____ Dataset excerpts

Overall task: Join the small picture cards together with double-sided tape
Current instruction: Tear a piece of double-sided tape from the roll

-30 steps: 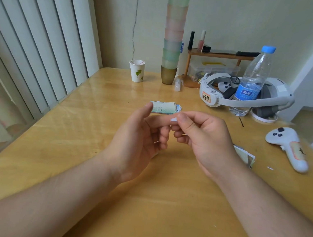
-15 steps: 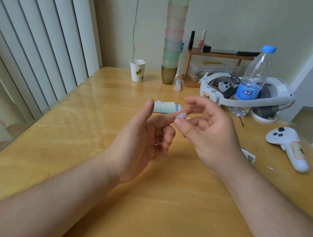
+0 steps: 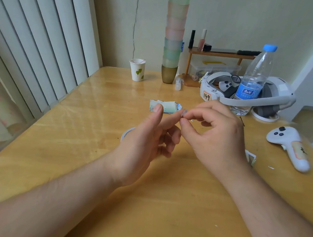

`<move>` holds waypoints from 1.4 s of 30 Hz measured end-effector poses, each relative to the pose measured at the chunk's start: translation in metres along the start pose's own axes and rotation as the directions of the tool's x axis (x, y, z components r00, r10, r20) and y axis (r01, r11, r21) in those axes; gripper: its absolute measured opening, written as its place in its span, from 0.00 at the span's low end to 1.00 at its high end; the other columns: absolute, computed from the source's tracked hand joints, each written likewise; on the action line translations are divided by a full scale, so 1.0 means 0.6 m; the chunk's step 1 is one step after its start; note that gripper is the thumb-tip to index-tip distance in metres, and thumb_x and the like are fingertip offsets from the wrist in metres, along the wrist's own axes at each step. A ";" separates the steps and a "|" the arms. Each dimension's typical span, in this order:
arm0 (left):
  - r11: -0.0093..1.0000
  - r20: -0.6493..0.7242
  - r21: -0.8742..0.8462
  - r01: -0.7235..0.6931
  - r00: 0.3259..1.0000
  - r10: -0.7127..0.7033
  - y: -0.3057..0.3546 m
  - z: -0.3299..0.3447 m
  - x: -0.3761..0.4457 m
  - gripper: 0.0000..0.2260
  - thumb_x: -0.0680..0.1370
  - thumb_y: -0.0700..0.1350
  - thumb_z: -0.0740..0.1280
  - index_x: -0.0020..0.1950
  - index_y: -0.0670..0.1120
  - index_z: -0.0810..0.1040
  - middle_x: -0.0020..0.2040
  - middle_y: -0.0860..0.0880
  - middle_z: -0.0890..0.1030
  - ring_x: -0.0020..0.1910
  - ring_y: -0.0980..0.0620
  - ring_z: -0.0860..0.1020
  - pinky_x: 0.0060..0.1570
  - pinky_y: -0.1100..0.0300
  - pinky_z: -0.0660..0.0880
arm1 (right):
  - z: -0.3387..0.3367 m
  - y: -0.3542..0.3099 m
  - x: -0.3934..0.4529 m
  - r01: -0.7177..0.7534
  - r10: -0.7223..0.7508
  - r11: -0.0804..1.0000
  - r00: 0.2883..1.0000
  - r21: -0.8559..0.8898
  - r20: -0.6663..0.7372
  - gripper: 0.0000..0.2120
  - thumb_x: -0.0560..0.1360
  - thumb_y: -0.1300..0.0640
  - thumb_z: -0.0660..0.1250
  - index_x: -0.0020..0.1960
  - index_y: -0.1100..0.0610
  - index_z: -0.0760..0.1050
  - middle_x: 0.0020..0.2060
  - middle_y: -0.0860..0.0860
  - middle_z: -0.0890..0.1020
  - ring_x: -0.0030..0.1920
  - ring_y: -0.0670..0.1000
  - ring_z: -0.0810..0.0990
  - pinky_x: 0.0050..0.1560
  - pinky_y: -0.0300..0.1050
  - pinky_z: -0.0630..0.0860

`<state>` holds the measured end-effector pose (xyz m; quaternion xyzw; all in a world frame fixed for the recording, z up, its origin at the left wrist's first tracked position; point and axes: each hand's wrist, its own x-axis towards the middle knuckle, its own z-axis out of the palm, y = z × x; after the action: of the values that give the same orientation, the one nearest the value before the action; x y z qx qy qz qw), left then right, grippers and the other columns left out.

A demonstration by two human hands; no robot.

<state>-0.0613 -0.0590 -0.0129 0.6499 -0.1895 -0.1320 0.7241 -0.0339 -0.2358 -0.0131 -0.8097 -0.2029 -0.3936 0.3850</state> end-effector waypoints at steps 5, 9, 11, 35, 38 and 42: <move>1.000 0.001 0.024 -0.005 1.000 0.005 -0.004 0.000 0.000 0.32 0.78 0.69 0.48 0.75 0.58 0.77 0.47 0.51 0.73 0.42 0.53 0.70 0.47 0.58 0.70 | 0.001 -0.005 0.000 -0.012 0.012 1.000 1.000 0.013 -0.010 0.03 0.71 0.60 0.77 0.43 0.54 0.85 0.42 0.46 0.83 0.44 0.46 0.80 0.45 0.39 0.76; 0.998 0.001 0.056 -0.014 1.000 0.014 -0.006 0.000 -0.001 0.33 0.79 0.68 0.48 0.76 0.57 0.75 0.48 0.50 0.73 0.43 0.53 0.70 0.47 0.59 0.72 | 0.000 -0.007 0.001 -0.012 0.012 1.000 1.000 0.005 -0.025 0.02 0.71 0.60 0.77 0.42 0.54 0.85 0.41 0.47 0.82 0.42 0.46 0.80 0.44 0.38 0.76; 0.997 0.005 0.079 -0.020 1.000 0.019 -0.007 0.000 -0.001 0.32 0.79 0.68 0.48 0.76 0.57 0.75 0.48 0.50 0.74 0.43 0.53 0.70 0.47 0.60 0.72 | 0.000 -0.007 0.001 -0.008 0.008 1.000 1.000 0.002 -0.020 0.02 0.71 0.60 0.77 0.42 0.54 0.85 0.41 0.47 0.82 0.42 0.46 0.80 0.43 0.39 0.76; 0.975 -0.008 -0.219 0.051 0.999 -0.054 0.000 -0.001 0.004 0.34 0.81 0.70 0.50 0.71 0.49 0.81 0.44 0.50 0.74 0.40 0.52 0.69 0.46 0.54 0.68 | 0.010 -0.008 0.002 -0.265 0.241 0.926 0.963 0.270 0.118 0.11 0.75 0.64 0.72 0.39 0.50 0.79 0.42 0.44 0.81 0.41 0.45 0.80 0.42 0.34 0.74; 0.964 -0.027 -0.258 0.063 0.997 -0.072 0.004 -0.001 0.005 0.35 0.80 0.69 0.50 0.69 0.48 0.82 0.43 0.50 0.74 0.39 0.52 0.69 0.46 0.53 0.67 | 0.009 -0.008 0.002 -0.312 0.282 0.892 0.950 0.326 0.136 0.10 0.74 0.62 0.71 0.39 0.49 0.79 0.40 0.45 0.80 0.40 0.42 0.78 0.45 0.34 0.73; 0.949 -0.046 -0.306 0.071 0.995 -0.090 0.006 -0.001 0.006 0.35 0.80 0.69 0.50 0.68 0.47 0.83 0.42 0.50 0.74 0.38 0.51 0.69 0.45 0.52 0.67 | 0.011 -0.009 0.003 -0.353 0.325 0.863 0.936 0.360 0.137 0.04 0.72 0.56 0.70 0.40 0.48 0.80 0.38 0.43 0.80 0.39 0.41 0.78 0.44 0.35 0.73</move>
<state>-0.0583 -0.0598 -0.0093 0.5415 -0.1187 -0.1697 0.8148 -0.0332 -0.2275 -0.0118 -0.7565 -0.1434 -0.2436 0.5898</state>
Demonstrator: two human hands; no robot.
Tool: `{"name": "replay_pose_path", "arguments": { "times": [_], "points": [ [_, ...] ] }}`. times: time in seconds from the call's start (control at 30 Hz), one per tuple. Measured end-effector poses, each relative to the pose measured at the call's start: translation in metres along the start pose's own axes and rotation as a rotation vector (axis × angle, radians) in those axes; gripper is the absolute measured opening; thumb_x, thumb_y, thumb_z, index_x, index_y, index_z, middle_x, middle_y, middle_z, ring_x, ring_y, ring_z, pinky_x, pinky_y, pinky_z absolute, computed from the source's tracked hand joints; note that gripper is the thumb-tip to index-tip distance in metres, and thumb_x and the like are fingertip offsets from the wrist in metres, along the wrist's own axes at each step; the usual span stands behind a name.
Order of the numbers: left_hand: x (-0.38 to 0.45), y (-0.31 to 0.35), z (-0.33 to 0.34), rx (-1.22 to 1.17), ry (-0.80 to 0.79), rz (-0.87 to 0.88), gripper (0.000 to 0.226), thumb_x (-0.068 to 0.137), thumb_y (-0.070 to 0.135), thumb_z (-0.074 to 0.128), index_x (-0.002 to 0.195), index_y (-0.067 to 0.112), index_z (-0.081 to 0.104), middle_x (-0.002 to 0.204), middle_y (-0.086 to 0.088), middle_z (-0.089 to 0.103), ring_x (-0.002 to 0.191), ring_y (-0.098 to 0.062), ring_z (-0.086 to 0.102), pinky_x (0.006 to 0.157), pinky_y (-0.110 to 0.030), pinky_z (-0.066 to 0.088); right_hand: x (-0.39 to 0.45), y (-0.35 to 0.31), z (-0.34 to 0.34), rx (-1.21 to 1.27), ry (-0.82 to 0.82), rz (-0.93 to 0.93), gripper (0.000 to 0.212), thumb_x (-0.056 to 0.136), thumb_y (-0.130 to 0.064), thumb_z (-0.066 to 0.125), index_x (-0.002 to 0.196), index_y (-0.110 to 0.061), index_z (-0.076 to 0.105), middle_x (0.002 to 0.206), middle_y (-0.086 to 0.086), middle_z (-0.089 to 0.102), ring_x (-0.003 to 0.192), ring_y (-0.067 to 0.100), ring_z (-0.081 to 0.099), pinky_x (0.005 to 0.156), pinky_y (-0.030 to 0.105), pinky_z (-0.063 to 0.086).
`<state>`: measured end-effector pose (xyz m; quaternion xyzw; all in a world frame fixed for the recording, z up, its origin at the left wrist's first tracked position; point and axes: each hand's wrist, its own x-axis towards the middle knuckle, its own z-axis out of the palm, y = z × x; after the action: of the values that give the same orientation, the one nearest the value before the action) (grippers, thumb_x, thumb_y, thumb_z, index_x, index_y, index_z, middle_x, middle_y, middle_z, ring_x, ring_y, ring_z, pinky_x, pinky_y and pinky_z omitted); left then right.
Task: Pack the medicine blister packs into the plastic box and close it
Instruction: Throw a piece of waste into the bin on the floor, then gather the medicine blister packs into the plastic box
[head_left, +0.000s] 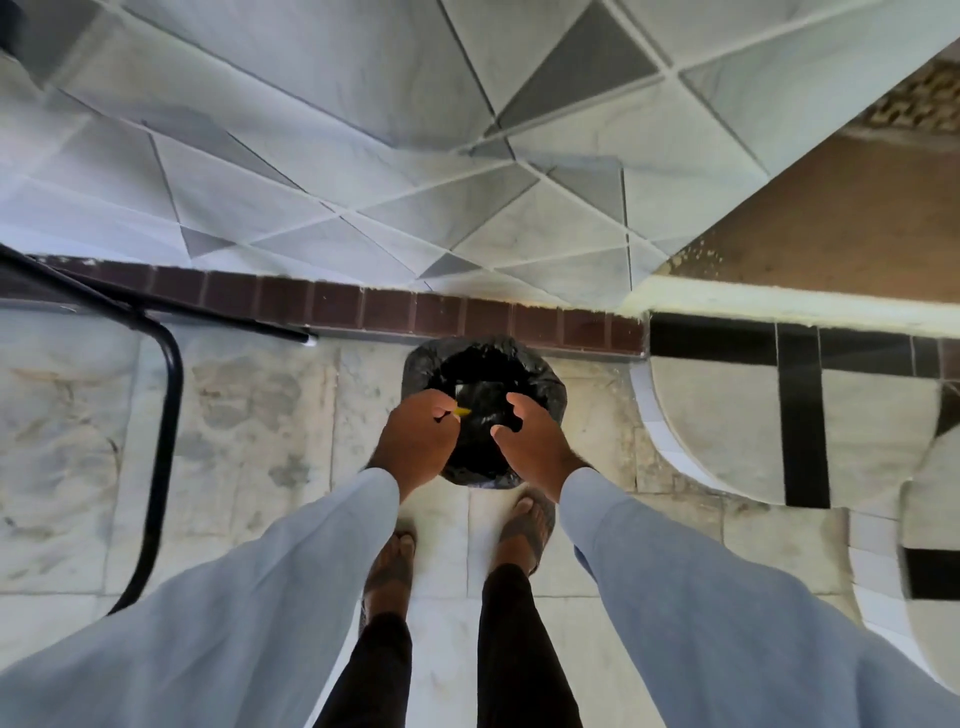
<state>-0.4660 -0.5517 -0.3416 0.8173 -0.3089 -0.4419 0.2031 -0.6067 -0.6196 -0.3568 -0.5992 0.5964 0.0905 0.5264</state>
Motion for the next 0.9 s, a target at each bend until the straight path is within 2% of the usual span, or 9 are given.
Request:
{"name": "replay_pose_path", "arguments": {
  "times": [0.07,0.13,0.2,0.27,0.37,0.5,0.63,0.77,0.9],
  "points": [
    [-0.018,0.029,-0.029,-0.017,0.046,0.067,0.031,0.087,0.017,0.051,0.115,0.016,0.064,0.124,-0.004,0.063,0.114,-0.022,0.056,0.09,-0.023,0.039,-0.026,-0.033,-0.016,0.009,0.042,-0.042,0.058,0.093,-0.028,0.051,0.146,-0.02,0.03,0.15,0.008,0.038,0.137,0.027,0.037,0.111,0.041,0.035],
    [-0.037,0.06,-0.059,-0.05,0.076,0.143,0.028,0.087,0.016,0.05,0.11,0.016,0.065,0.119,-0.004,0.065,0.112,-0.023,0.058,0.093,-0.028,0.044,-0.053,-0.067,-0.03,0.036,0.1,-0.095,0.057,0.093,-0.031,0.051,0.145,-0.02,0.032,0.15,0.006,0.038,0.136,0.026,0.039,0.108,0.039,0.036],
    [-0.061,0.093,-0.096,-0.026,0.099,0.273,0.021,0.088,0.012,0.05,0.1,0.012,0.067,0.111,-0.007,0.066,0.107,-0.027,0.06,0.091,-0.033,0.046,-0.09,-0.106,-0.045,0.084,0.179,-0.169,0.055,0.092,-0.032,0.053,0.143,-0.021,0.036,0.148,0.007,0.042,0.133,0.024,0.043,0.107,0.037,0.037],
    [-0.09,0.125,-0.133,-0.049,0.178,0.351,0.021,0.088,0.012,0.051,0.102,0.013,0.066,0.113,-0.005,0.064,0.106,-0.023,0.059,0.092,-0.03,0.043,-0.133,-0.144,-0.059,0.13,0.283,-0.253,0.049,0.092,-0.031,0.055,0.138,-0.021,0.042,0.141,0.007,0.05,0.125,0.023,0.051,0.104,0.033,0.04],
    [-0.14,0.168,-0.19,-0.149,0.277,0.484,0.017,0.087,0.017,0.054,0.099,0.021,0.066,0.108,0.002,0.064,0.096,-0.016,0.06,0.088,-0.025,0.044,-0.203,-0.198,-0.08,0.177,0.453,-0.409,0.04,0.092,-0.029,0.058,0.129,-0.021,0.051,0.129,0.006,0.059,0.115,0.018,0.056,0.092,0.022,0.039],
    [-0.213,0.199,-0.269,-0.165,0.398,0.739,0.014,0.086,0.014,0.058,0.097,0.018,0.067,0.102,-0.001,0.066,0.092,-0.015,0.061,0.088,-0.027,0.048,-0.302,-0.254,-0.103,0.264,0.599,-0.612,0.035,0.09,-0.033,0.061,0.123,-0.023,0.055,0.114,0.004,0.065,0.095,0.016,0.062,0.076,0.018,0.041],
    [-0.282,0.194,-0.339,-0.081,0.61,0.949,0.014,0.084,0.015,0.06,0.096,0.02,0.066,0.094,0.004,0.064,0.087,-0.012,0.059,0.086,-0.028,0.048,-0.391,-0.288,-0.109,0.224,0.71,-0.849,0.032,0.088,-0.031,0.064,0.118,-0.021,0.057,0.104,0.006,0.066,0.079,0.015,0.064,0.07,0.014,0.043],
    [-0.376,0.164,-0.398,0.097,0.876,1.078,0.023,0.084,0.026,0.053,0.101,0.018,0.066,0.101,0.0,0.066,0.098,-0.021,0.058,0.092,-0.029,0.04,-0.475,-0.305,-0.091,0.165,0.827,-1.064,0.029,0.088,-0.03,0.063,0.115,-0.02,0.057,0.098,0.004,0.065,0.072,0.003,0.06,0.067,0.008,0.044],
    [-0.47,0.112,-0.434,0.235,1.092,1.08,0.023,0.084,0.025,0.053,0.1,0.017,0.066,0.102,-0.004,0.066,0.099,-0.027,0.057,0.091,-0.037,0.041,-0.545,-0.303,-0.049,0.127,0.866,-1.21,0.031,0.089,-0.036,0.061,0.116,-0.023,0.056,0.1,0.0,0.063,0.08,0.013,0.062,0.075,0.028,0.052]
  ]
}}
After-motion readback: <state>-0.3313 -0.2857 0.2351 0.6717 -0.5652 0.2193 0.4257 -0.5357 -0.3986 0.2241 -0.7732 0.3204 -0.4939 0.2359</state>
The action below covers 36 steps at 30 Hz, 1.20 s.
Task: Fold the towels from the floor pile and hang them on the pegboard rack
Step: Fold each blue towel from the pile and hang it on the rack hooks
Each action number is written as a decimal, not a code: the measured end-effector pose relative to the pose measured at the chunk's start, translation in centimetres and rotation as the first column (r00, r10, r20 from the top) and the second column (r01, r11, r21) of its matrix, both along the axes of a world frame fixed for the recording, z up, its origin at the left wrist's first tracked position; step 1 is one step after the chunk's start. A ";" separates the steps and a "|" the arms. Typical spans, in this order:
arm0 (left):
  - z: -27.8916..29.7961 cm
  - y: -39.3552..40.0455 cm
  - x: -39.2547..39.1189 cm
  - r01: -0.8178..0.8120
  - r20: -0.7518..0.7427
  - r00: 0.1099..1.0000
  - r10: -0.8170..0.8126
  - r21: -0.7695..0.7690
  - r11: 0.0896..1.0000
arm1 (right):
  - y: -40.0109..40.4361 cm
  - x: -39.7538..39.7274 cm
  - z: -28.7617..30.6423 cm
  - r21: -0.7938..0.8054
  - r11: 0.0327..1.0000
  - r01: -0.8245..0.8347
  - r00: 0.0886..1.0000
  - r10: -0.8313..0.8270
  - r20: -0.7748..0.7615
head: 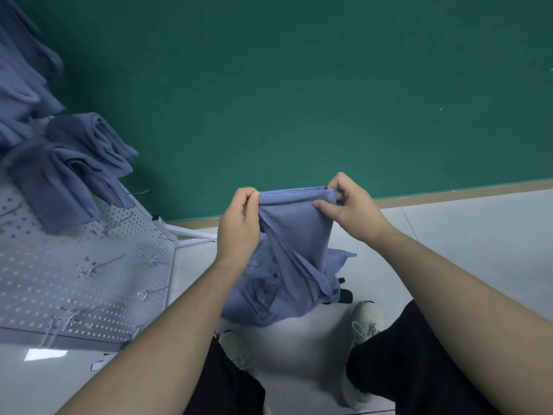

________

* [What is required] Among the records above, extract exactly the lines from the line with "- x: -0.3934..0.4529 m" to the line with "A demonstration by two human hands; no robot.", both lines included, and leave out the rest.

* [Result for this exercise]
  - x: -0.3934..0.4529 m
  - r01: -0.7177..0.7534
  - r10: -0.7223..0.7508
  - r11: -0.0804..1.0000
  - r00: 0.2883..1.0000
  - r21: -0.8559..0.8898
  - r20: -0.6663..0.7372
  - gripper: 0.0000..0.2120
  - thumb_x: -0.0560..0.1360
  - thumb_y: -0.1300..0.0640
  - thumb_z: -0.0660..0.1250
  - index_x: -0.0020..0.1960
  - index_y: -0.1100..0.0610
  - index_z: -0.0760..0.1050
  - middle_x: 0.0020..0.2060
  - middle_y: -0.0860..0.0860
  - middle_z: -0.0890..0.1020
  - ring_x: -0.0030..0.1920
  - ring_y: -0.0670..0.1000
  - ring_z: -0.0810..0.0990
  - pinky_x: 0.0050..0.1560
  - pinky_y: -0.0300..0.1050
  - pinky_z: -0.0630..0.0860

`<state>` holds the measured end-effector pose (xyz m; quaternion xyzw; all in a world frame fixed for the recording, z up, its origin at the left wrist's first tracked position; point and axes: each hand's wrist, its own x-axis towards the middle knuckle, its own z-axis out of the palm, y = z × x; after the action: of the values that give the same orientation, the one nearest the value before the action; x y z qx qy qz qw), left then right, grippers and the other columns left out.

A demonstration by two human hands; no robot.

The response to this exercise is done.